**Information shown:**
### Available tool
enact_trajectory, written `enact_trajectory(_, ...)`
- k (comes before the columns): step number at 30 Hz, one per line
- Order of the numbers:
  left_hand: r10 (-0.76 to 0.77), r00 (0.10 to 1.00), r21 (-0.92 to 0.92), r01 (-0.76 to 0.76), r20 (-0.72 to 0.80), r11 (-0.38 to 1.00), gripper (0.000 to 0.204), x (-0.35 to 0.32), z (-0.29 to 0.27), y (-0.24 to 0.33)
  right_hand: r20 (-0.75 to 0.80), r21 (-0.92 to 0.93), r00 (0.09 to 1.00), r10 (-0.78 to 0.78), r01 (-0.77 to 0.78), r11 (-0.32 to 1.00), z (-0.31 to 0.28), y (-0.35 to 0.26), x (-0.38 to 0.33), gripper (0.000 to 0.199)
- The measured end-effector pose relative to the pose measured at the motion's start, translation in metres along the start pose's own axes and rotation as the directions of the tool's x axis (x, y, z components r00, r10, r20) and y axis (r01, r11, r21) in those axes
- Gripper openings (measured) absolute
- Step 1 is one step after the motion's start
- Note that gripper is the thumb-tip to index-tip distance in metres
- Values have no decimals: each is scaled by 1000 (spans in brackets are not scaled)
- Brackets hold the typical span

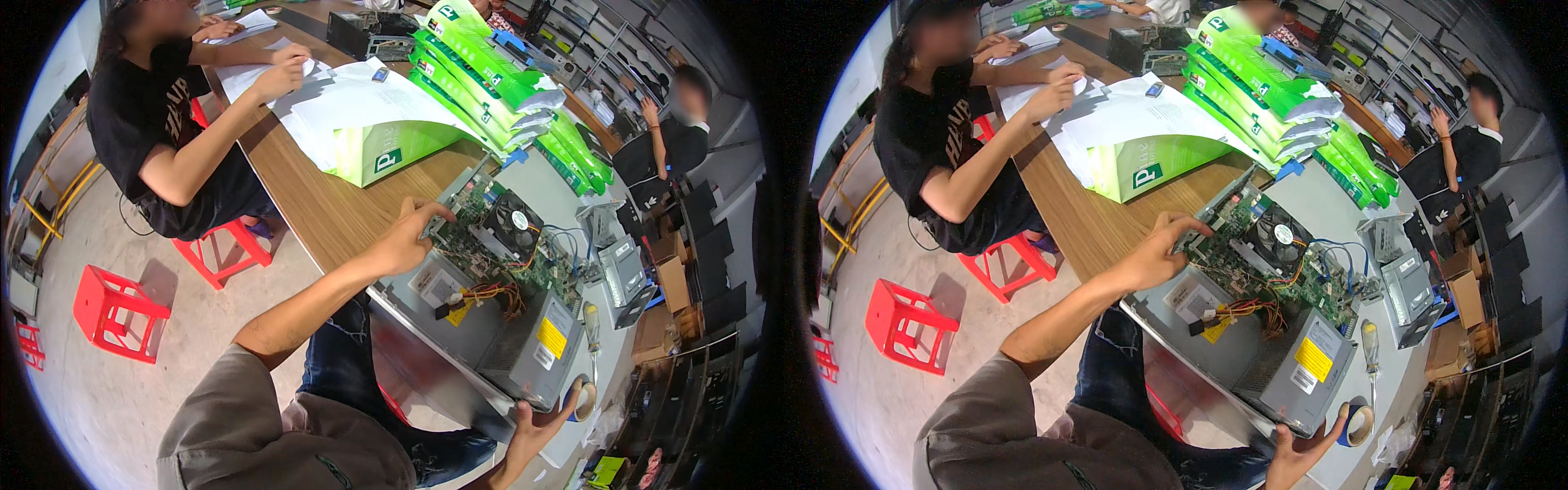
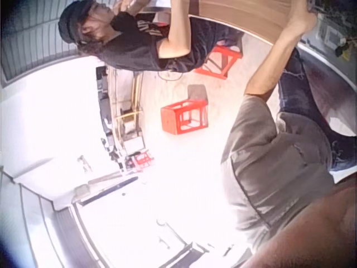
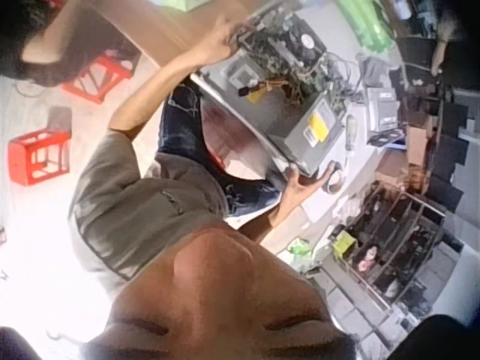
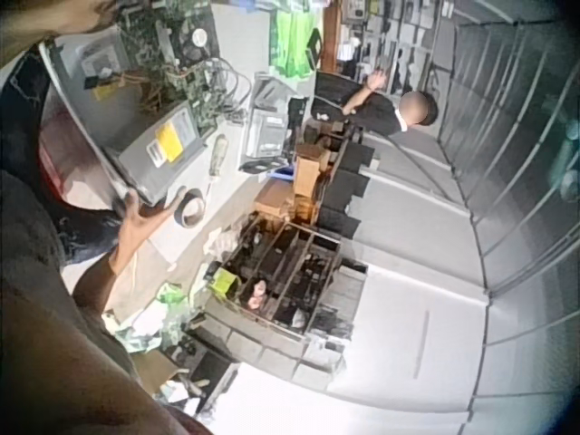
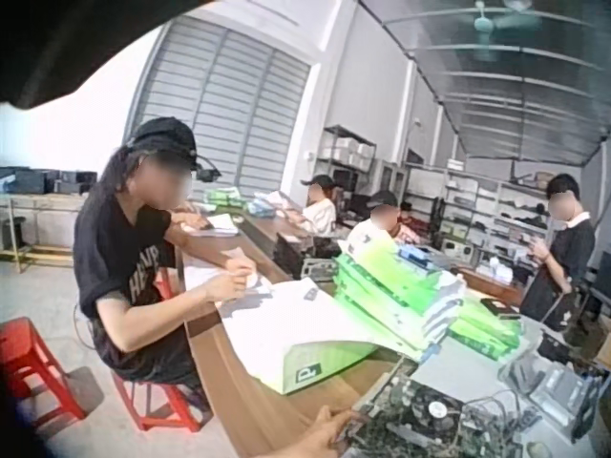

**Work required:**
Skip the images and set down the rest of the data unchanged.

**Response:**
### Available tool
enact_trajectory, written `enact_trajectory(_, ...)`
- k (comes before the columns): step number at 30 Hz, one per line
- Order of the numbers:
  left_hand: r10 (-0.76 to 0.77), r00 (0.10 to 1.00), r21 (-0.92 to 0.92), r01 (-0.76 to 0.76), r20 (-0.72 to 0.80), r11 (-0.38 to 1.00), gripper (0.000 to 0.204), x (-0.35 to 0.32), z (-0.29 to 0.27), y (-0.24 to 0.33)
  right_hand: r20 (-0.75 to 0.80), r21 (-0.92 to 0.93), r00 (0.09 to 1.00), r10 (-0.78 to 0.78), r01 (-0.77 to 0.78), r11 (-0.32 to 1.00), z (-0.31 to 0.28), y (-0.35 to 0.26), x (-0.38 to 0.33), gripper (0.000 to 0.199)
- The measured end-effector pose relative to the pose measured at the motion's start, translation in metres along the start pose's own axes and rotation as the directions of the tool's x axis (x, y, z components r00, r10, r20) and y axis (r01, r11, r21) in those axes
- Gripper openings (measured) absolute
- Step 1 is one step after the motion's start
- Note that gripper is the thumb-tip to index-tip distance in metres
- Values have no decimals: each is scaled by 1000 (spans in brackets are not scaled)
- Brackets hold the typical span

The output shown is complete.